**** COLLECTED DATA ****

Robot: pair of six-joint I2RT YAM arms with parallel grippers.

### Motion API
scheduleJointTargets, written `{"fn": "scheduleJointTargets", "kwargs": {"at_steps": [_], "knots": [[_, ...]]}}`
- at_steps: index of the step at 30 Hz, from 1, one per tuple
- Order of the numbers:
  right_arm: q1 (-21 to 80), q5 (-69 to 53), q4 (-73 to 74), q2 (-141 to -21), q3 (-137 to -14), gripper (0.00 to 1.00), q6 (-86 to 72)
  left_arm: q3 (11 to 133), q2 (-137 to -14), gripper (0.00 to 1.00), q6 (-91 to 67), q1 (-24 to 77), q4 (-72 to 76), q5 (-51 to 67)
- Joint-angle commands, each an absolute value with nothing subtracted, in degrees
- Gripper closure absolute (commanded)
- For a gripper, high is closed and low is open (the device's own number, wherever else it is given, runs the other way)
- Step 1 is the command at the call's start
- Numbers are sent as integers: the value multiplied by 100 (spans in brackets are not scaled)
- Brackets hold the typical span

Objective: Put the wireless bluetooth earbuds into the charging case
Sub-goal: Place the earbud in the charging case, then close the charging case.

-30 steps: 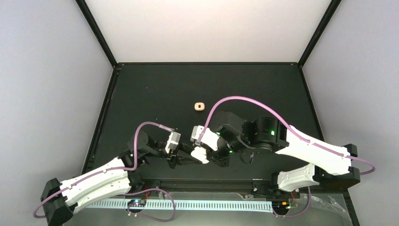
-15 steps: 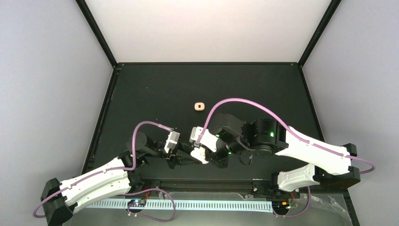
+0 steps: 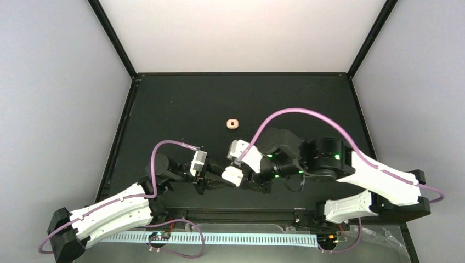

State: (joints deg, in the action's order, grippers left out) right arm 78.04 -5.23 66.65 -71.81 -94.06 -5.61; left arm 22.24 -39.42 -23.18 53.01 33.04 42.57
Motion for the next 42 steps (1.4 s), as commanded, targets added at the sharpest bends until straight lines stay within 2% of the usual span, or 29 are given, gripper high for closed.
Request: {"fn": "scheduleJointTargets", "kwargs": {"at_steps": [1, 6, 10, 16, 30, 42], "knots": [[7831, -127, 6550, -6727, -9881, 56, -655, 2242, -3946, 98, -2316, 5334, 3579, 4172], [7637, 1130, 6026, -6290, -9436, 50, -880, 2248, -3925, 98, -2319, 5335, 3579, 4162], [7351, 1410, 5637, -6327, -8921, 48, -1210, 2290, -3898, 98, -2326, 5343, 3586, 4170], [7344, 1240, 5416, -6727, -8820, 48, -1260, 2355, -3844, 98, -2310, 5352, 3538, 4186], [7347, -18, 5238, -6894, -8730, 48, -1108, 2338, -3728, 98, -2259, 5361, 3461, 4038], [7309, 842, 5038, -6561, -8366, 48, -1298, 2348, -3627, 99, -2215, 5362, 3293, 3747]]}}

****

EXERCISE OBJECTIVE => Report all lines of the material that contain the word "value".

RESPONSE BOX =>
- Joint-angle commands, each an absolute value with nothing subtracted, in degrees
- Numbers are sent as integers: the value multiplied by 100 (spans in brackets are not scaled)

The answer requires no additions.